Burkina_Faso/Académie de Technologie du Faso : Le pari du Capitaine Ibrahim TRAORE pour faire du Burkina un Eldorado des compétences

Mettre sur les fonts baptismaux l’Académie de Technologie du Faso, c’est poser l’acte fondateur d’un Burkina nouveau. Sous le magistère du Président du Faso, le Capitaine Ibrahim TRAORE, cette création vient à point nommé au moment où le Burkina Faso écrit héroïquement son histoire pour une souveraineté véritable. C’est la matérialisation d’une conviction que le développement d’un pays est un processus qui se forme, se construit avec ses propres cerveaux, ses propres mains et ses propres ressources.

Depuis son arrivée à la tête de l’État, le Chef de l’État n’a cessé de marteler son ambition de faire du Burkina Faso un pays développé, un Eldorado qui compte d’abord sur ses propres hommes, ses propres matériels et ses propres moyens financiers. L’Académie de Technologie du Faso est la traduction directe de cette vision. Elle n’est pas une école de plus. Elle se veut le creuset où seront formées les élites techniques, les dirigeants de demain et les cerveaux qui porteront la transformation du Burkina et de l’Afrique.

Le choix du moment est hautement symbolique. Les nouveaux bacheliers de la session 2026 auront l’honneur d’inaugurer cette institution. En leur ouvrant les portes de l’Académie, le pays leur adresse un message que leur excellence est attendue, leur génie est nécessaire et que leur engagement comptera. Il s’agit de casser la logique qui veut que nos meilleurs cerveaux soient formés ailleurs pour servir ailleurs. La formation est pensée pour répondre aux défis concrets du Burkina comme l’ industrialisation, la souveraineté technologique, l’innovation dans l’agriculture, l’énergie, la santé, les infrastructures.
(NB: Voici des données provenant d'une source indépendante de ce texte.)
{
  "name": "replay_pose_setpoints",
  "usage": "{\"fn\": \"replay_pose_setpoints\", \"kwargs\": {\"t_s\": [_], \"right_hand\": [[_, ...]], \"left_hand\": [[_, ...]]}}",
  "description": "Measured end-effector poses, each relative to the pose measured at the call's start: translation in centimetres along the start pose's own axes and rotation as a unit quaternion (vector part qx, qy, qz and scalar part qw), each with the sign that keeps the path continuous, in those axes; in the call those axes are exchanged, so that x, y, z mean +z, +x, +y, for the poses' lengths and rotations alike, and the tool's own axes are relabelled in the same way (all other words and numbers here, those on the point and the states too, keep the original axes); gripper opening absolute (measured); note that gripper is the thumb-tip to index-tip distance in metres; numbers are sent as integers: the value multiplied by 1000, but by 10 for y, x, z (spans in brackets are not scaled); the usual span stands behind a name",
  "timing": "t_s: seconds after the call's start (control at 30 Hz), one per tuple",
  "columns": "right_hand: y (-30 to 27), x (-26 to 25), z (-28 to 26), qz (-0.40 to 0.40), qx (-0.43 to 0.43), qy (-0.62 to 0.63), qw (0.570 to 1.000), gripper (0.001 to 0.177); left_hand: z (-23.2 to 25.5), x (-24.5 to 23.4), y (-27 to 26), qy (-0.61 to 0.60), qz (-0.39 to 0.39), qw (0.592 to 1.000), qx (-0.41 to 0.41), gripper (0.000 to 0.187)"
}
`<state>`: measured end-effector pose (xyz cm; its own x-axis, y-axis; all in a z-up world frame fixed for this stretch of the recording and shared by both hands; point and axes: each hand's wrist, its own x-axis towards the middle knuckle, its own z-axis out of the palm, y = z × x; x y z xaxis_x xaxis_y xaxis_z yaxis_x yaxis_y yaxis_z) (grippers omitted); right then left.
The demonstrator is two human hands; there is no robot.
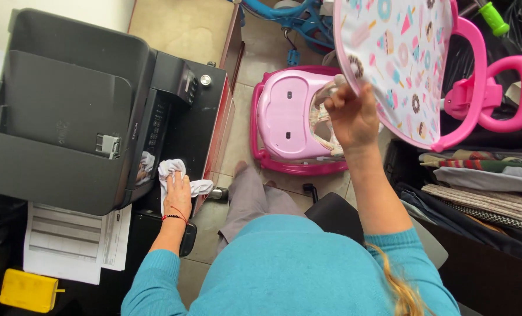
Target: Cleaning a home office desk by wiping the monitor, printer, and desk surface with a cloth and spray, and organizing papers.
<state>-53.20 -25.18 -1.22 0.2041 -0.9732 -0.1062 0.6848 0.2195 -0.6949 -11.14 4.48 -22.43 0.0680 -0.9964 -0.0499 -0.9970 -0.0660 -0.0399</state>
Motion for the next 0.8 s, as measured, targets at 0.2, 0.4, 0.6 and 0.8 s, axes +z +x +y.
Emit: {"fn": "replay_pose_setpoints", "kwargs": {"t_s": [0.2,0.4,0.6,0.8], "right_hand": [[-51,-33,44,27,33,-55,998,44],[-69,-67,56,54,48,-21,997,40],[-44,-47,39,28,27,74,997,35],[13,-6,67,80,56,72,993,22]], "left_hand": [[-3,-1,0,14,-17,1000,15,53],[-2,-4,-1,12,-20,1000,14,54],[-4,3,1,-8,-2,1000,14,52],[-2,-7,-1,-14,22,999,21,52]]}}
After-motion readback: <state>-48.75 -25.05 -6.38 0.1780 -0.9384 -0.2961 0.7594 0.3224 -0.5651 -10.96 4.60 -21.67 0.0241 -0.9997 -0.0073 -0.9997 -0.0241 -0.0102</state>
Une académie de référence ne se mesure pas seulement à la qualité de ses amphithéâtres. Elle se mesure à l’ambition qu’elle porte pour la nation. Celle-ci vise l’excellence. Elle veut former des cadres techniques capables de concevoir, de produire, de maintenir et d’innover. Des profils qui ne se contentent pas d’exécuter, mais qui pensent, créent et dirigent. Ainsi, en multipliant ce type de centres de formation d’excellence au Burkina, l’État envoie un message clair aux partenaires et aux jeunes que l’investissement dans le capital humain est la seule vraie richesse durable.

Cette initiative du président du Faso montre à souhait qu’il sait joindre l’acte à la parole. Affirmer la volonté de faire du Burkina un pays développé est une chose. Créer les outils pour y parvenir en est une autre. Avec l’Académie de Technologie du Faso, le Capitaine Ibrahim TRAORE démontre que sa vision est pragmatique .

Au fond, l’enjeu dépasse le cadre national. L’Afrique a besoin d’écoles qui forment pour l’Afrique, avec une conscience africaine des problèmes et des solutions adaptées à l’Afrique. En se positionnant comme une institution de référence au Burkina, en Afrique et dans le monde, l’Académie de Technologie du Faso ambitionne de retenir les talents nationaux et de contribuer à renverser la tendance de la fuite des cerveaux.

Avec cette Académie et les autres pôles d’excellence qui verront le jour, le Burkina Faso se donne les moyens de se hisser au firmament des nations, non pas en imitant, mais en formant ses propres modèles.

Car un pays qui forme ses élites chez lui, pour lui, est un pays qui a décidé de prendre en main son destin.